**What to produce**.
Output each line of the data word for word, from the first through the line that holds "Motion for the", and leave off whatever follows.

☆ ☆ ☆ ☆ ☆

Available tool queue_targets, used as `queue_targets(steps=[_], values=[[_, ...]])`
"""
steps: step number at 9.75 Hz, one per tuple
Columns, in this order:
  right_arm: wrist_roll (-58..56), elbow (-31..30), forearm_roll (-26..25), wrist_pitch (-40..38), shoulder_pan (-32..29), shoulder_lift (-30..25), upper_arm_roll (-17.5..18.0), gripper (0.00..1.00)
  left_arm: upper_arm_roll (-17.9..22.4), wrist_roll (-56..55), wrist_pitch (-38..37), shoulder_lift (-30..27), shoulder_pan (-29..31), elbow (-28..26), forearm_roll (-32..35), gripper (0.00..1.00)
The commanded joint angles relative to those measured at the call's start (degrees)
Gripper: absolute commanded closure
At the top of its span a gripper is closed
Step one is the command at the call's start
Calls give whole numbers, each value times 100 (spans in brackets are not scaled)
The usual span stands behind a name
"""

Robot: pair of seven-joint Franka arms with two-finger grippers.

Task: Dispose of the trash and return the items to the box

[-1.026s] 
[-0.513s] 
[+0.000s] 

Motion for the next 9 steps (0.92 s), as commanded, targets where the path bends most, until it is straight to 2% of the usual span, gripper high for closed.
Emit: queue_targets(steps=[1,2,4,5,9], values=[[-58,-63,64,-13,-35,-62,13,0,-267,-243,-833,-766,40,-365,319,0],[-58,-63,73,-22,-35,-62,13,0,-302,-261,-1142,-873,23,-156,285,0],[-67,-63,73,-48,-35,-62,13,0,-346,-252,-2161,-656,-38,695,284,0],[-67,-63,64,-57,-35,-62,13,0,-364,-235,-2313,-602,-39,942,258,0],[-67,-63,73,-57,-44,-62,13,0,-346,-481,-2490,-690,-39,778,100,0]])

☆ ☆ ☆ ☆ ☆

**Answer to this exercise**.
Available tool queue_targets, used as `queue_targets(steps=[_], values=[[_, ...]])`
"""
steps: step number at 9.75 Hz, one per tuple
Columns, in this order:
  right_arm: wrist_roll (-58..56), elbow (-31..30), forearm_roll (-26..25), wrist_pitch (-40..38), shoulder_pan (-32..29), shoulder_lift (-30..25), upper_arm_roll (-17.5..18.0), gripper (0.00..1.00)
  left_arm: upper_arm_roll (-17.9..22.4), wrist_roll (-56..55), wrist_pitch (-38..37), shoulder_lift (-30..27), shoulder_pan (-29..31), elbow (-28..26), forearm_roll (-32..35), gripper (0.00..1.00)
The commanded joint angles relative to those measured at the call's start (degrees)
Gripper: absolute commanded closure
At the top of its span a gripper is closed
Step one is the command at the call's start
Calls give whole numbers, each value times 100 (spans in brackets are not scaled)
The usual span stands behind a name
"""

Robot: pair of seven-joint Franka arms with two-finger grippers.

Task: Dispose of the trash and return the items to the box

[-1.026s] 
[-0.513s] 
[+0.000s] 

Motion for the next 9 steps (0.92 s), as commanded, targets where the path bends most, until it is straight to 2% of the usual span, gripper high for closed.

This output requires nothing further.